Bright spotlights are trained on the audience seated around the stage. On center stage, the daughter (Cara Polites) of the mythic Aryan god Indra sits on a cloud suspended from the ceiling. These foreshadow the plethora of contrasting, inconsistent and perplexing images that are thrown at us in rapid succession.

The first of these images involves countless voices from every conceivable corner of the auditorium chanting "Daughter, Daughter." The chant builds up to a feverish crescendo ending upon the entrance of Indra, the God of Heaven (Jonathan Weinberg). "How did you get here?", he asks, to which his innocent daughter replies, "I was carried on a cloud, but it seems to be falling." The "here" that Indra refers to is Earth, the "dark and heaviest world" whose "discontented, thankless" inhabitants speak a language Indra calls "complaint." Indra's daughter does not agree with her father's condemnation of the human race. "Don't say that!" she says, "voices also rise in prayer. Your judgment is too hard, Father." The benevolent daughter of the Gods descends to Earth to explore the misery of the "discontented."
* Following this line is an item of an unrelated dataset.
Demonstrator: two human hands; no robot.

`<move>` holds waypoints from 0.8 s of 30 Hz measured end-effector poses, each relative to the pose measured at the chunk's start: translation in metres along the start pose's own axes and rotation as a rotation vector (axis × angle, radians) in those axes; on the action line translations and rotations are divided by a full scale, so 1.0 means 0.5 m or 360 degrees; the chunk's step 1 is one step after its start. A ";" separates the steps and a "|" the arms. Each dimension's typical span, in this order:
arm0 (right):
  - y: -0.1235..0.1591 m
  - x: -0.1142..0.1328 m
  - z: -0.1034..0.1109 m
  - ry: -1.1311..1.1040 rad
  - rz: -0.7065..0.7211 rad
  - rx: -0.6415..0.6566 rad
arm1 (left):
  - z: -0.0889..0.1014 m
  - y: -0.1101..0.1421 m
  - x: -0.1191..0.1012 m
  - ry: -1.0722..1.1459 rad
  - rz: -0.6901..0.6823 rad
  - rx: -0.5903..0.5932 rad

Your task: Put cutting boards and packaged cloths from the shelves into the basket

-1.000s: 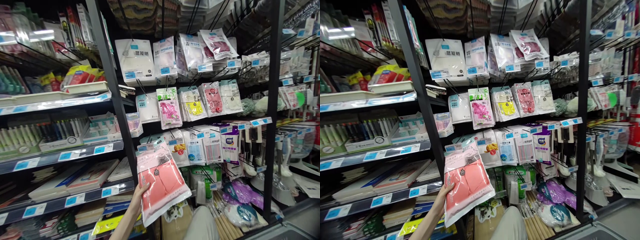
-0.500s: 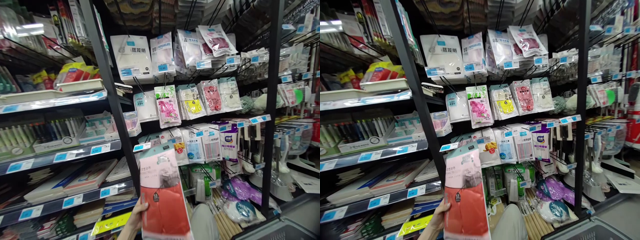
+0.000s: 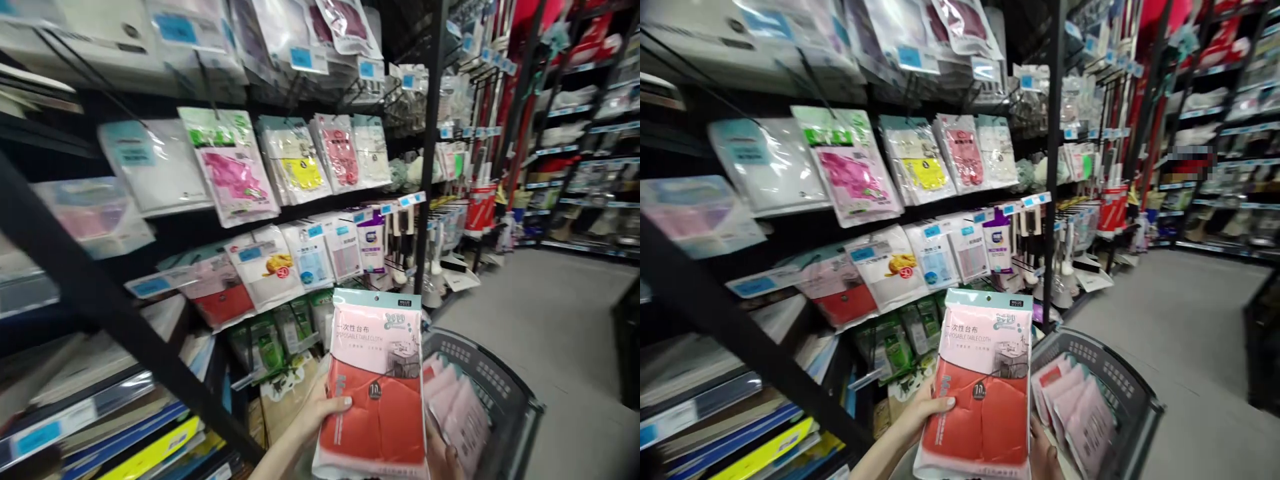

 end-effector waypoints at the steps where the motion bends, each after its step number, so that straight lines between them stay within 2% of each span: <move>1: 0.005 -0.002 0.017 -0.0051 -0.0017 -0.0032 | -0.023 -0.008 0.017 -0.0012 0.0044 0.0045; 4: 0.019 -0.018 0.055 -0.0186 -0.0082 -0.0147 | -0.079 -0.025 0.065 -0.0064 0.0155 0.0200; 6: 0.025 -0.026 0.065 -0.0343 -0.0084 -0.0220 | -0.101 -0.032 0.088 -0.0094 0.0201 0.0296; 9: 0.030 -0.018 0.071 -0.0498 -0.0015 -0.0338 | -0.108 -0.051 0.100 -0.0183 0.0163 0.0337; 11: 0.030 0.000 0.076 -0.0452 0.0034 -0.0406 | -0.088 -0.070 0.086 -0.0437 -0.0045 0.0177; 14: 0.024 0.044 0.084 -0.0052 0.0253 -0.0498 | -0.066 -0.076 0.064 -0.0989 -0.0406 -0.0109; 15: 0.023 0.058 0.084 0.0166 0.0356 -0.0550 | -0.070 -0.073 0.072 -0.1104 -0.0438 -0.0103; 16: 0.024 0.069 0.081 0.0405 0.0473 -0.0626 | -0.081 -0.069 0.091 -0.1145 -0.0407 -0.0020; 18: 0.037 0.085 0.062 0.0892 0.0770 -0.0810 | -0.111 -0.056 0.145 -0.0971 -0.0245 0.0236; 20: 0.064 0.094 0.013 0.1333 0.1159 -0.0926 | -0.134 -0.041 0.189 -0.0605 -0.0098 0.0388; 22: 0.095 0.093 -0.051 0.1671 0.1511 -0.0916 | -0.142 -0.033 0.214 -0.0275 0.0013 0.0371; 24: 0.116 0.093 -0.100 0.1848 0.1676 -0.0886 | -0.135 -0.034 0.223 -0.0093 0.0118 0.0241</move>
Point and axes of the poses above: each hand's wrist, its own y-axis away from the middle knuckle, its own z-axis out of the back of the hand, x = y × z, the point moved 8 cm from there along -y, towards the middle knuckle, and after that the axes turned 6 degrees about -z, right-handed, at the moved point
Canosa has cast his characters well. It is in their smooth interaction and inspiring coordination that the play builds up momentum and exudes the spontainety of improvisational theatre.

Cara Polites, who plays the lead, lends admirable poise and sensitivity to a demanding role. As Indra's daughter, she is taken through myriad images in a dream, a voyage of revelation and discovery on Earth. Canosa uses skillful imagery to convey these scenes. Brightly colored cloths are used repeatedly in stark contrast to the darkness that fills the dream world of the Ex. They portray flowers, knowledge, shelter... Canosa sketches one vivid, transient image after another.

The strength of the play lies in Canosa's portrayal of these superficial images of Earthly life and suffering as a dream. Throughout the forty minutes of the play, the overwhelming feeling is one of unreality, as though one were indeed sharing in the dream that Strindberg created. Chaotic, rapid, conflicting and often esoteric images are drawn upon by Canosa to convey this feeling of semiconsciousness.

The resolution comes only at the very end, when Indra's daughter reveals the divine wisdom. Man and life and the world are but mirages; living is a cloud that obfuscates the greatest suffering of all--love. Only in that realization lies redemption.

The stage is used imaginatively: there are scenes in which people hang upside down from the ceiling and in which Indra breaks through a whole segment of the audience as he barges in through the door that contains the mysteries of life. Superior coordination between the stage hands and the actors make for wonderful viewing and superb production (Emily Brodsky). In the end, though, it is Canosa who steals the show. His ingenuity, resourcefulness and vision are what make Dream Play a dream.